Context
When someone interacts with a banking app or a travel booking site, a mistake is inconvenient. When someone interacts with a healthcare product, a missed notification or a buried test result isn't an inconvenience — it's anxiety. It can feel like being abandoned.
COVID made this visible to everyone. Telehealth adoption accelerated by a decade in eighteen months. And yet most digital health experiences were built for administrative efficiency — not for the emotional reality of being sick, scared, or simply trying to stay well.
The Opportunity
Between visits, patients are left to manage fragmented information across apps, printed sheets, and memory. The care stops at the clinic door.

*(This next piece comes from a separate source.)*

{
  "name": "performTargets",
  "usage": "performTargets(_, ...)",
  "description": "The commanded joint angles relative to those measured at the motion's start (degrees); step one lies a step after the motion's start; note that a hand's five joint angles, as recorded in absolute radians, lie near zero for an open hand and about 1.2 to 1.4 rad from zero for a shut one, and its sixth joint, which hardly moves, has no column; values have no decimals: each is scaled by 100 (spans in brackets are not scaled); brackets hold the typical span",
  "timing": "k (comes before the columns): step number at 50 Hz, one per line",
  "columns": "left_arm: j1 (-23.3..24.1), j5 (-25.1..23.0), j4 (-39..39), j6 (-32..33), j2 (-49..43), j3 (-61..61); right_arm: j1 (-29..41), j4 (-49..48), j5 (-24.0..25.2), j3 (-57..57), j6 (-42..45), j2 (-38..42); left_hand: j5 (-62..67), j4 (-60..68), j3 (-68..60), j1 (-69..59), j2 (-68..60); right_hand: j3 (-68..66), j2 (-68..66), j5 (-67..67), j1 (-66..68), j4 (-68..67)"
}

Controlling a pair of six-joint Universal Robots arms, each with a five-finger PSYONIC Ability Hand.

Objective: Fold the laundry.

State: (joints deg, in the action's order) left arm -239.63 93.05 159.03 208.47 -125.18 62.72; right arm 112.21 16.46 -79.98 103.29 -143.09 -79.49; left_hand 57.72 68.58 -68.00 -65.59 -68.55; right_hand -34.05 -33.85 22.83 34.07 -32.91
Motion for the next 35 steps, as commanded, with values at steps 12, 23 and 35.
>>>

Family members who provide daily care — reminders, transportation, emotional support — have no formal place in most healthcare products.
A system that is fast but opaque creates anxiety. The design challenge was building trust first, then building speed on top of it.
Research
I needed to understand what healthcare actually felt like — not how it was supposed to work. That required listening more than asking.
"The problem wasn't that people lacked access to their health data. It was that none of it felt connected — to them, or to each other."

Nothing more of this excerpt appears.